Repeat nothing but the lines below running from the one containing "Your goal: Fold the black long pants" to the one containing "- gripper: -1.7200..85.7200". Keep both end lines.
======== TASK INPUTS ========
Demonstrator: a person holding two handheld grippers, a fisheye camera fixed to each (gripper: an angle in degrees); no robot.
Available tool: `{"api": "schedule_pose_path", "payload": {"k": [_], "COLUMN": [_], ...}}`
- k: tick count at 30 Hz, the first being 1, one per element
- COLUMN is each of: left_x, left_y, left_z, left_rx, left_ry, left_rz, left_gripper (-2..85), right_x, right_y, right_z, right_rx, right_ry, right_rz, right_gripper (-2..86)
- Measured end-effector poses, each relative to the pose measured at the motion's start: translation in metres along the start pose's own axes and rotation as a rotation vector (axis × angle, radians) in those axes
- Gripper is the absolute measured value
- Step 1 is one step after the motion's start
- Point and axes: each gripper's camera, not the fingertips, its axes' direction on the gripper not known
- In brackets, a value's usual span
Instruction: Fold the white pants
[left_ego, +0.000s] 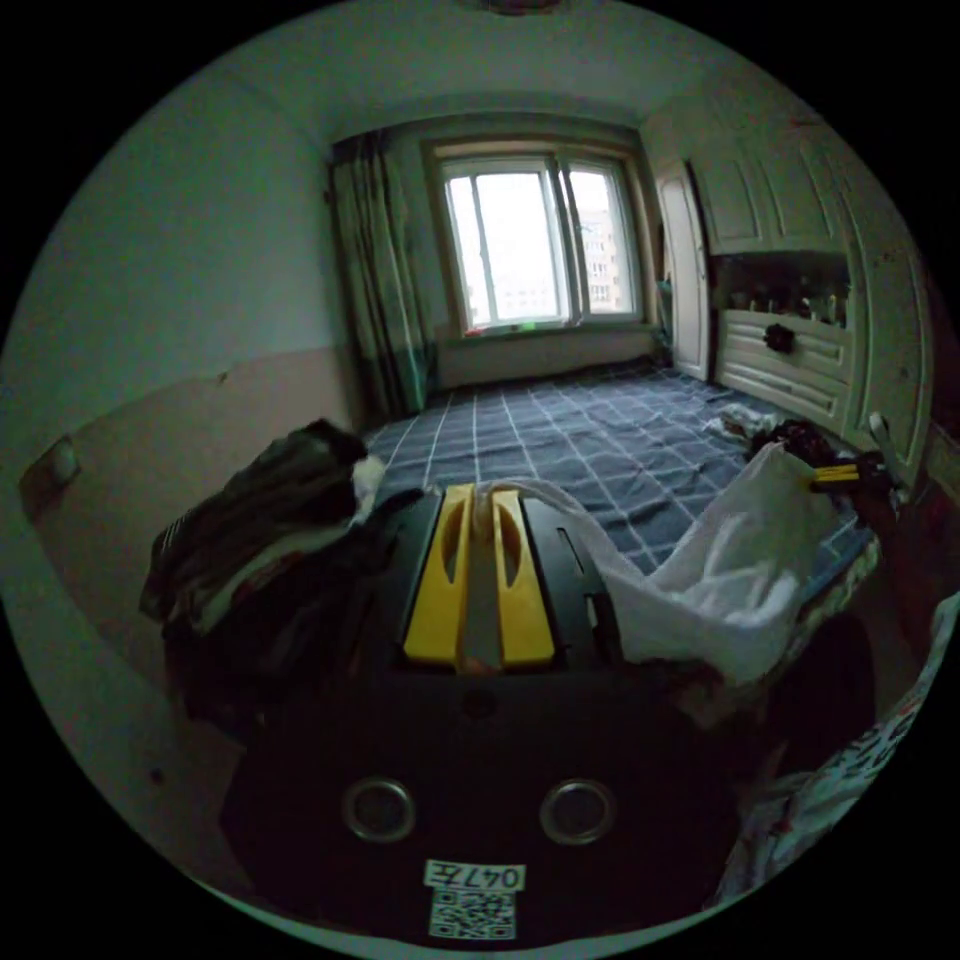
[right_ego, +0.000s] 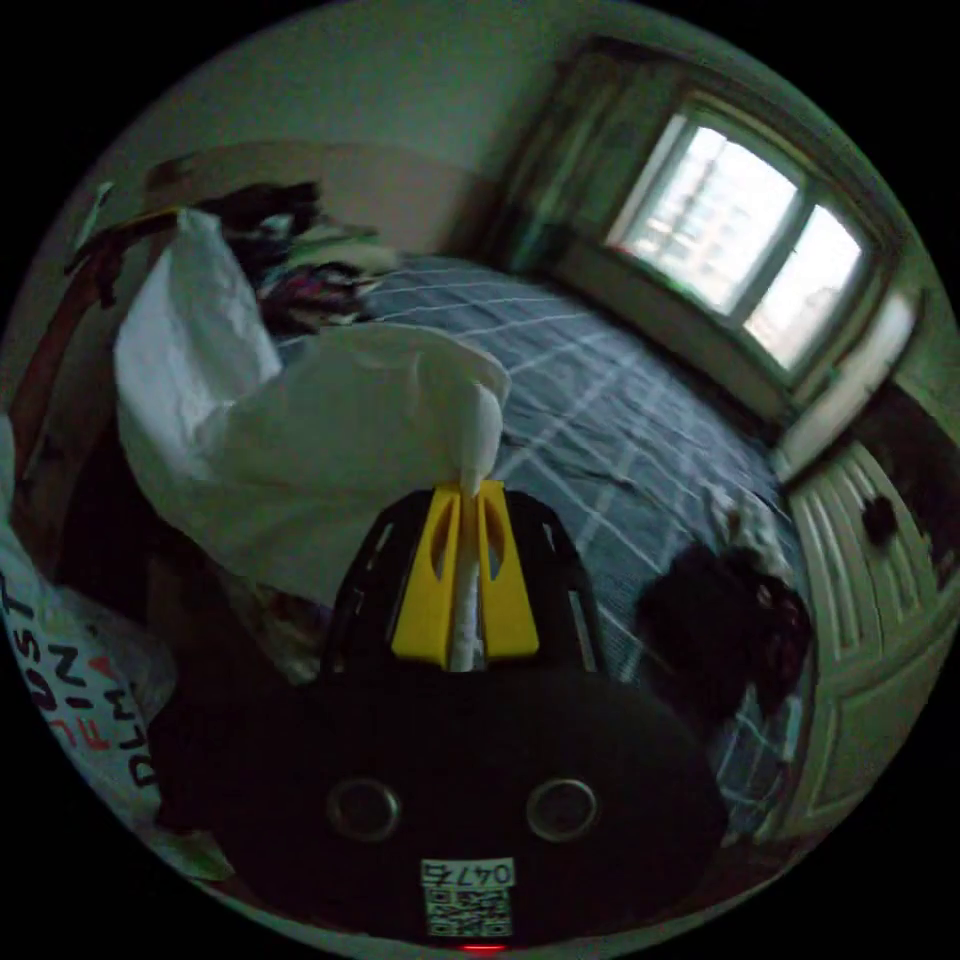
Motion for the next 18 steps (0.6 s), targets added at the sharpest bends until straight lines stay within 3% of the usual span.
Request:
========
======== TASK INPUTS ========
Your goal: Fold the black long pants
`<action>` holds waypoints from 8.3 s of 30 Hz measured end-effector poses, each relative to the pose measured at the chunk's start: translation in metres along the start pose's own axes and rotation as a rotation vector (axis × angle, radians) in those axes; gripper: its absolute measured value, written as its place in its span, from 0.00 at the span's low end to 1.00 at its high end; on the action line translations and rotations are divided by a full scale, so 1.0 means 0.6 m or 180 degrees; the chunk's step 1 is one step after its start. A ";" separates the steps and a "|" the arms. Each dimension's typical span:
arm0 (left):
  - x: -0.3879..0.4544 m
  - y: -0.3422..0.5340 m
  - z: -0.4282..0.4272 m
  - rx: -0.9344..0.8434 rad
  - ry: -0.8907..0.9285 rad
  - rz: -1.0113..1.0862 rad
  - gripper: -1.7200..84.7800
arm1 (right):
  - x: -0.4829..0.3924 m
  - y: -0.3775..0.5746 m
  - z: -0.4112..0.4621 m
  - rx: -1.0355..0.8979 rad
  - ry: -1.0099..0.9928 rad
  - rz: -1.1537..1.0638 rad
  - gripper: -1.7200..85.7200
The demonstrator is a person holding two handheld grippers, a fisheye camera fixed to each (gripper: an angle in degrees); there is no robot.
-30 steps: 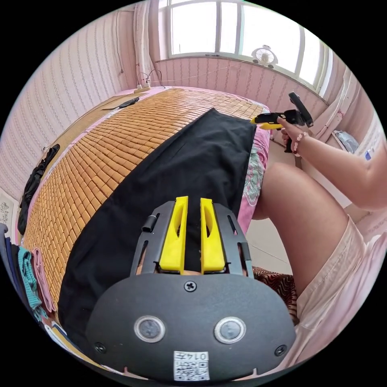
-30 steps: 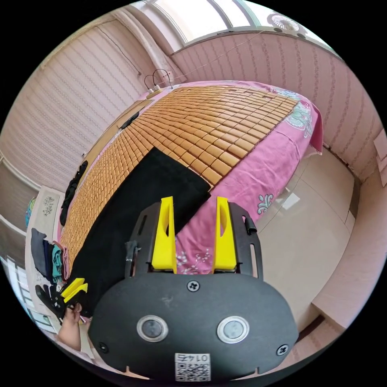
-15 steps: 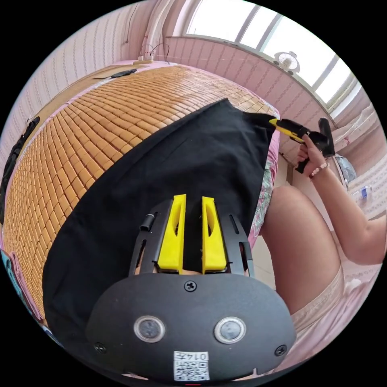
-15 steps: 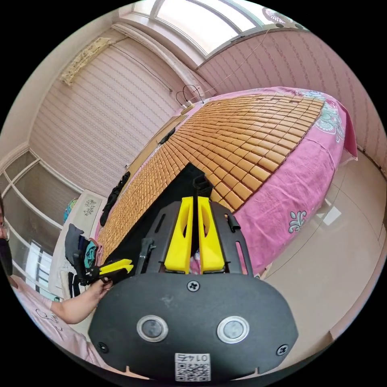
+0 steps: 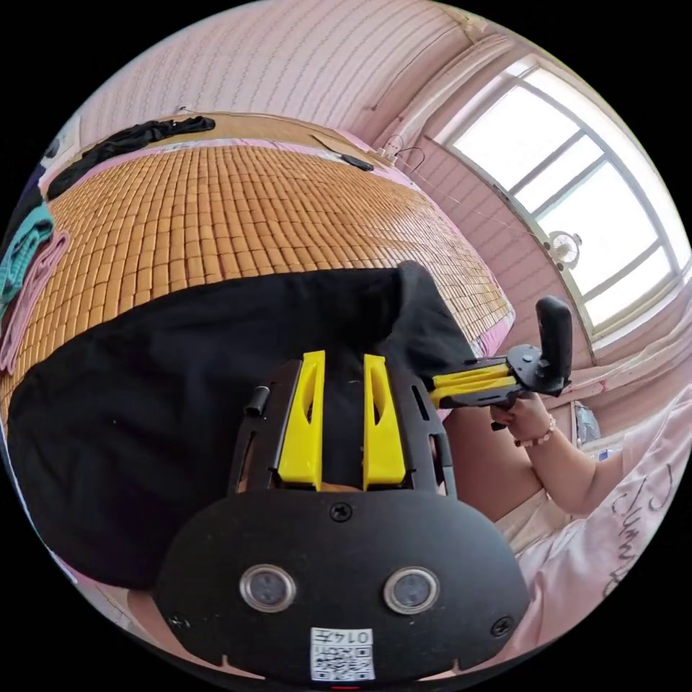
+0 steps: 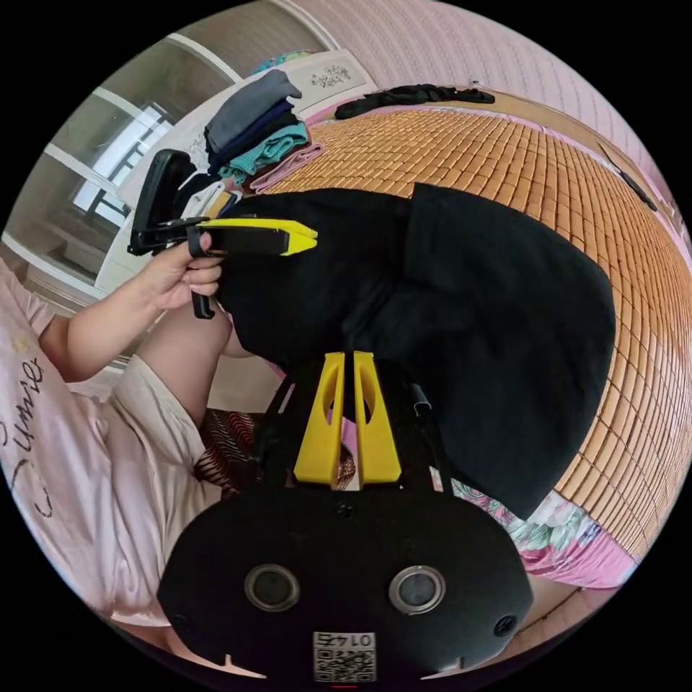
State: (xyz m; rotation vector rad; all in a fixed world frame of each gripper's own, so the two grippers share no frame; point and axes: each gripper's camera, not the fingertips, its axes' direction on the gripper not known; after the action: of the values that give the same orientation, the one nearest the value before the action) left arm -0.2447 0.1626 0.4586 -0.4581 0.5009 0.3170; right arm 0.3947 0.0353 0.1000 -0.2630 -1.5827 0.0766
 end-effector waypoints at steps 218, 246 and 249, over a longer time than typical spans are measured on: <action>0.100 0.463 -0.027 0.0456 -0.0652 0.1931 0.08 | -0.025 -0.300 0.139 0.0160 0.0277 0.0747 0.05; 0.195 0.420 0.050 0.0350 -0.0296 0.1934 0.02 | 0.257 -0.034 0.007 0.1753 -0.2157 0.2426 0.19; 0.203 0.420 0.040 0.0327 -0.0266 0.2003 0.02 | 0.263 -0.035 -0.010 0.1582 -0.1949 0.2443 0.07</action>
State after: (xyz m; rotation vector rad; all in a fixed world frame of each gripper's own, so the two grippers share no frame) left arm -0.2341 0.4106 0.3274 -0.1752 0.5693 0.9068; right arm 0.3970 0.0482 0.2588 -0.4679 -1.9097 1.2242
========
ANSWER TO THE EXERCISE.
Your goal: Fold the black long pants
`<action>` holds waypoints from 8.3 s of 30 Hz measured end-effector poses, each relative to the pose measured at the chunk's start: translation in metres along the start pose's own axes and rotation as a rotation vector (axis × angle, radians) in those axes; gripper: its absolute measured value, written as its place in its span, from 0.00 at the span's low end to 1.00 at its high end; on the action line translations and rotations are divided by a full scale, so 1.0 means 0.6 m or 180 degrees; the chunk's step 1 is one step after its start. A ";" separates the steps and a "|" the arms. Each dimension's typical span:
arm0 (left):
  - x: -0.3879..0.4544 m
  - y: -0.3422..0.5340 m
  - z: -0.4282..0.4272 m
  - rx: -0.9344..0.8434 rad
  - ry: -0.8907..0.9285 rad
  - rz: -1.0113..1.0862 rad
  - gripper: -1.7200..84.7800
arm1 (right):
  - x: -0.4829..0.3924 m
  - y: -0.3775..0.5746 m
  - z: -0.4112..0.4621 m
  - rx: -1.0355..0.8979 rad
  - ry: -1.0099..0.9928 rad
  - rz: -1.1537..1.0638 rad
  - gripper: -1.7200..85.7200

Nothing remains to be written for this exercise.